OPINION NO. 2008-EC-002
Issued February 15, 2008
The Arkansas Ethics Commission has received a written advisory opinion request from Sheffield Nelson, Chairman of the Committee for a Fair Severance Tax. In his request, Mr. Nelson asks whether corporations are included under the heading, “individual person,” and thus required under the ethics laws of Arkansas to report “all monies raised and spent in pushing for the passage or defeat of an initiated act or other proposal being presented to the people of Arkansas for them to vote on.”
According to the opinion request, Mr. Nelson and his committee anticipate opposition to their proposal—“The Natural Gas Severance Tax Act of 2008”—from large corporations, and therefore the committee has inquired about the reporting requirements for corporations making expenditures to oppose such proposal.
The “Disclosure Act for Public Initiatives, Referenda, and Measures Referred to Voters (hereinafter the “Disclosure Act”), codified at Ark. Code Ann. § 7-9-401 et seq., requires registration and financial reporting by committees who receive contributions for the purpose of expressly advocating the qualification, disqualification, passage, or defeat of a ballot question or passage or defeat of a legislative question. The Disclosure Act also requires the filing of financial reports by “an individual person” and by a “public servant or governmental body” when more than five hundred dollars ($500) is spent for the purpose of expressly advocating the qualification, disqualification, passage, or defeat of a ballot question or passage or defeat of a legislative question.

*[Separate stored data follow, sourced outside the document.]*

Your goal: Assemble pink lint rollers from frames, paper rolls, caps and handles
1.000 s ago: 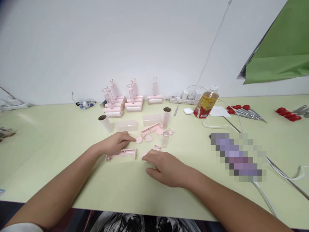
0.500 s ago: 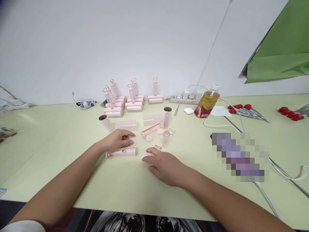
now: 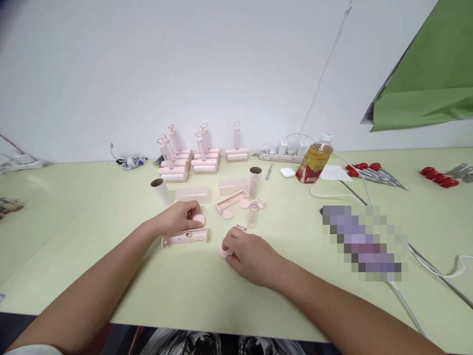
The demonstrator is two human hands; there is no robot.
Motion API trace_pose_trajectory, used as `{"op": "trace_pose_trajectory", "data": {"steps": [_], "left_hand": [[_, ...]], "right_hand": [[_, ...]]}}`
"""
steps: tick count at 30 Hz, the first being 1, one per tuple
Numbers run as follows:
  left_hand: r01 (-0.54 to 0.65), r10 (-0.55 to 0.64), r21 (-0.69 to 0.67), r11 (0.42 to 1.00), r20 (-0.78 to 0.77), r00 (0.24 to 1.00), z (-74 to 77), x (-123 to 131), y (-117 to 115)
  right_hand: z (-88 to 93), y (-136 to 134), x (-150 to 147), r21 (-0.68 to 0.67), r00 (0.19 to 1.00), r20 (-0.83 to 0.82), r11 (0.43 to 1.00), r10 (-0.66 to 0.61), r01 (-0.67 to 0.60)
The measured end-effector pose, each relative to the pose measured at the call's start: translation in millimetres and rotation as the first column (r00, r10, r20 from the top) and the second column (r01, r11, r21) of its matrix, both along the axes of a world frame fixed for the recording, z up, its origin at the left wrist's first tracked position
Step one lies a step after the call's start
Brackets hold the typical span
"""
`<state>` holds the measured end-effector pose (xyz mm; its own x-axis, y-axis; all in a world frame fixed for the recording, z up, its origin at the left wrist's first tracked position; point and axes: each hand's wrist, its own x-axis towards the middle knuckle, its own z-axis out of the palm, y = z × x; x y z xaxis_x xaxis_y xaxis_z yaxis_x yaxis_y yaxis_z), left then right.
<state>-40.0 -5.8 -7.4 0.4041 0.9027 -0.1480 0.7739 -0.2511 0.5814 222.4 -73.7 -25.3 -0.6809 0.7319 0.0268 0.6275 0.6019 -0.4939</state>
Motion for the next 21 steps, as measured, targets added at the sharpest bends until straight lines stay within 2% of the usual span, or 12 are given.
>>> {"op": "trace_pose_trajectory", "data": {"steps": [4,8,10,12,14,16,18,19,21], "left_hand": [[-0.018,0.017,-0.008,1.000,-0.014,1.000,-0.1,-1,0],[-0.023,0.023,0.060,0.998,0.006,1.000,-2.2,1,0],[-0.016,0.010,0.129,0.991,0.045,0.999,-1.6,0,-1],[-0.058,0.014,0.295,0.954,0.151,0.988,1.8,-4,0],[-0.191,0.035,0.514,0.836,0.298,0.954,7.8,-12,1],[-0.373,0.083,0.663,0.649,0.426,0.901,14.4,-24,4],[-0.523,0.179,0.705,0.478,0.505,0.844,19.5,-37,8],[-0.575,0.234,0.702,0.420,0.529,0.816,21.1,-42,11],[-0.639,0.338,0.680,0.360,0.543,0.768,22.0,-50,16]], "right_hand": [[2.5,1,2,0.003,1.000,-0.012,1.000,-0.017,0.017],[5.2,1,2,-0.004,0.999,-0.017,1.000,-0.030,0.030],[5.0,1,2,-0.002,0.999,-0.002,0.999,-0.035,0.035],[4.0,1,3,-0.006,0.999,0.017,0.999,-0.043,0.043],[2.9,1,5,-0.018,0.998,0.031,0.998,-0.054,0.054],[2.5,1,5,-0.025,0.998,0.035,0.998,-0.060,0.061],[3.0,1,5,-0.022,0.998,0.035,0.998,-0.060,0.061],[3.4,1,5,-0.021,0.998,0.037,0.998,-0.058,0.058],[4.4,1,5,-0.022,0.998,0.043,0.998,-0.052,0.053]]}}
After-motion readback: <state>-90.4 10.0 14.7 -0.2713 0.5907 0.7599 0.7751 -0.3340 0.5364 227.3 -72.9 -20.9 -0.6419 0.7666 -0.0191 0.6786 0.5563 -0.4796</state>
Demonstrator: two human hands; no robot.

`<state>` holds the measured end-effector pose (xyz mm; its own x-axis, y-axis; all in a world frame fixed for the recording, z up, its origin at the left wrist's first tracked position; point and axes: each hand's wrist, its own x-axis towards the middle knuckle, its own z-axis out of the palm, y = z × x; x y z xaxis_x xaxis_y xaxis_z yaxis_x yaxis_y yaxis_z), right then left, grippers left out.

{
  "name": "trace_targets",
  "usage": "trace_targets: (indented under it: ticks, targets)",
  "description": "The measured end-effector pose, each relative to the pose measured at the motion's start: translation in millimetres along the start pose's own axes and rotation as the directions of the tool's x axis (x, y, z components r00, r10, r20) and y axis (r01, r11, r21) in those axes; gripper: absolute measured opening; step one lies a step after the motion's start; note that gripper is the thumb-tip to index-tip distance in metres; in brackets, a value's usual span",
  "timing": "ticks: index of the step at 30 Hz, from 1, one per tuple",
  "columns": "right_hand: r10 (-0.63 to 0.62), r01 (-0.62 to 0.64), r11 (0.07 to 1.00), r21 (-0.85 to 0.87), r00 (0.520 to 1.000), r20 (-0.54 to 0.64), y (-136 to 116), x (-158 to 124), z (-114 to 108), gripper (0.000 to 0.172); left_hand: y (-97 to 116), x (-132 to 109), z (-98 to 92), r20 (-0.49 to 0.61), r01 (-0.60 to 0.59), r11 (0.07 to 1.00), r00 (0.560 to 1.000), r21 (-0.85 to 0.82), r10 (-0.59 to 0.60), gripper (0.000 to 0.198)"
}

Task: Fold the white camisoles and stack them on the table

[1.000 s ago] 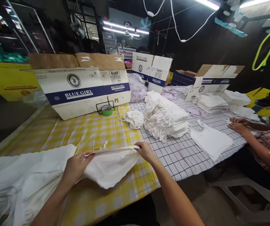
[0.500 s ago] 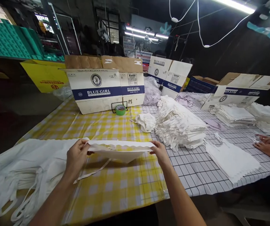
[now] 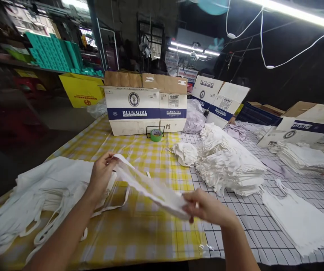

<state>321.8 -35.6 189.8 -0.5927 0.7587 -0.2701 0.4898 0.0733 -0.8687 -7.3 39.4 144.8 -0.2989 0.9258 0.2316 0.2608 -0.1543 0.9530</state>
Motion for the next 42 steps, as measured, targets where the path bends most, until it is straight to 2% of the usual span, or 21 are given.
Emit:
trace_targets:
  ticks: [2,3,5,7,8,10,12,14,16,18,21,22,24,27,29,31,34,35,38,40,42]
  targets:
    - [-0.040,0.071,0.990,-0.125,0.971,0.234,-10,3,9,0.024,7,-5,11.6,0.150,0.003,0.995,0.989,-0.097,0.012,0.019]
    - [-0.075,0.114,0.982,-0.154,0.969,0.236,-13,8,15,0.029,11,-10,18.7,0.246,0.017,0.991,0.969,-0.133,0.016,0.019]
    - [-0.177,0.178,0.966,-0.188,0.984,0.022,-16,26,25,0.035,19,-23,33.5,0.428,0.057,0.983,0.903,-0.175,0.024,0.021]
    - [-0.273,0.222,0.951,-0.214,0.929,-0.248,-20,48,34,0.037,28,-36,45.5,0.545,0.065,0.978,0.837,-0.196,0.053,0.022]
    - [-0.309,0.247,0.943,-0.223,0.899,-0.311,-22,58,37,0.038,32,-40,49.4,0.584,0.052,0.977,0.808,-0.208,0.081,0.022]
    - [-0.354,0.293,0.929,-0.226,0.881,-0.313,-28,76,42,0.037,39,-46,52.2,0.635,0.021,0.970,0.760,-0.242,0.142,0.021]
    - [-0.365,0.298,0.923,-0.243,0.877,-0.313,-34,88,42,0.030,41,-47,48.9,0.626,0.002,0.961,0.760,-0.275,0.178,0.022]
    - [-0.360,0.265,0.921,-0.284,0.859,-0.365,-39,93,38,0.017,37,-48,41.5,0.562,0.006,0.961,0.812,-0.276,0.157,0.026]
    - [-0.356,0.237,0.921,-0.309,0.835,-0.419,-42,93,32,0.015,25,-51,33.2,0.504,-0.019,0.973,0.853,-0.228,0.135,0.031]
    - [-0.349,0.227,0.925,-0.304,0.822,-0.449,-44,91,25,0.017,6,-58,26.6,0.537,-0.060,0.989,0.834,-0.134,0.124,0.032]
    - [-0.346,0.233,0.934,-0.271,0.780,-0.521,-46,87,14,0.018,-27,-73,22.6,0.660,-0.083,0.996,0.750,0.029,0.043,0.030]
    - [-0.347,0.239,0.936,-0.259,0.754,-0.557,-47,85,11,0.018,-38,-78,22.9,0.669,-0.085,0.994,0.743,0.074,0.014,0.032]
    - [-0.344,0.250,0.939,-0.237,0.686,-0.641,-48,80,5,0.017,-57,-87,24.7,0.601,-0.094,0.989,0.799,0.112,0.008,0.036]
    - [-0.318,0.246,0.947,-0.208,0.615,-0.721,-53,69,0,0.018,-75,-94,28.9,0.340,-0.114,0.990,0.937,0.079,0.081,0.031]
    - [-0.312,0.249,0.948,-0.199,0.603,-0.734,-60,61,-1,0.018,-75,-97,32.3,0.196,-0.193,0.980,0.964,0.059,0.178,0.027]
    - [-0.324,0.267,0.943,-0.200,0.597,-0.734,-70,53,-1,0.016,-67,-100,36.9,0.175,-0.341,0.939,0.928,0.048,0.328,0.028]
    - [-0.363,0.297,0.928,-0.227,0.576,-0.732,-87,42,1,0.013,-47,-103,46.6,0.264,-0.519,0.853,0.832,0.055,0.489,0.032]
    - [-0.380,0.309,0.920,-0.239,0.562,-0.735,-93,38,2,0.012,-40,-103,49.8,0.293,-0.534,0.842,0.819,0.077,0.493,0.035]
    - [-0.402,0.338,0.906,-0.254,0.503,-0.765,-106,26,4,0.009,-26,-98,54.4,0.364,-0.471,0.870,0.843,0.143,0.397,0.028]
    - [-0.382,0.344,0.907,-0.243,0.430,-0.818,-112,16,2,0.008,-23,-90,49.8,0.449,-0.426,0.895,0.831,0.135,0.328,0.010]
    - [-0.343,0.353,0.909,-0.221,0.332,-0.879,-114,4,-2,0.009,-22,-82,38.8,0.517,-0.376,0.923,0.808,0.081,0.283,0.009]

The term “person” is defined in Ark. Code Ann. § 7-9-402(9) as follows:
(A) “Person” means any individual, business, proprietorship, firm,
partnership, joint venture, syndicate, business trust, labor organization,
company, corporation, association, committee, or any other organization
or group of persons acting in concert.
(B) “Person” includes a public servant or governmental body using public
Funds to expressly advocate the qualification, disqualification, passage,
or defeat of any ballot question or the passage or defeat of any legislative
Ark. Code Ann. § 7-9-406 (b) states that an individual person who, on his or her own behalf, expends in excess of five hundred dollars ($500) for the purpose of expressly advocating the qualification, disqualification, passage, or defeat of any ballot question or the passage or defeat of any legislative question, shall file financial reports with the Arkansas Ethics Commission. Because the statute uses the phrase “individual person,” the Commission must determine whether the use of the term “individual,” along with the defined term “person” exempts other persons (i.e., “business, proprietorship, firm, partnership, joint venture, syndicate, business trust, labor organization company, corporation, association, committee, or any other organization or group of person acting in concert”) from reporting requirements when spending more than five hundred dollars ($500) to support or oppose a ballot or legislative question.
The question of whether a statute should be construed narrowly or broadly depends upon the interests with which the statute deals. “As a rule, statutes enacted for the public benefit are to be interpreted most favorably to the public.” Laman v. McCord, 245 Ark. 401, 432 S.W. 2d 753 (1968). As stated in its title, the Disclosure Act was enacted for the purpose of disclosure related to public initiatives, referenda and measures referred to voters. The emergency clause provided:
It is hereby found and determined by the General Assembly of this State that in order to serve the public interest it is immediately necessary to require disclosure of important matters related to the qualification, passage, or defeat of ballot questions or the passage or defeat of legislative questions referred to voters. Therefore, an emergency is declared to exist and the Act, being necessary for the preservation of the public peace, health and safety, shall be in full force and effect from and after its passage and approval.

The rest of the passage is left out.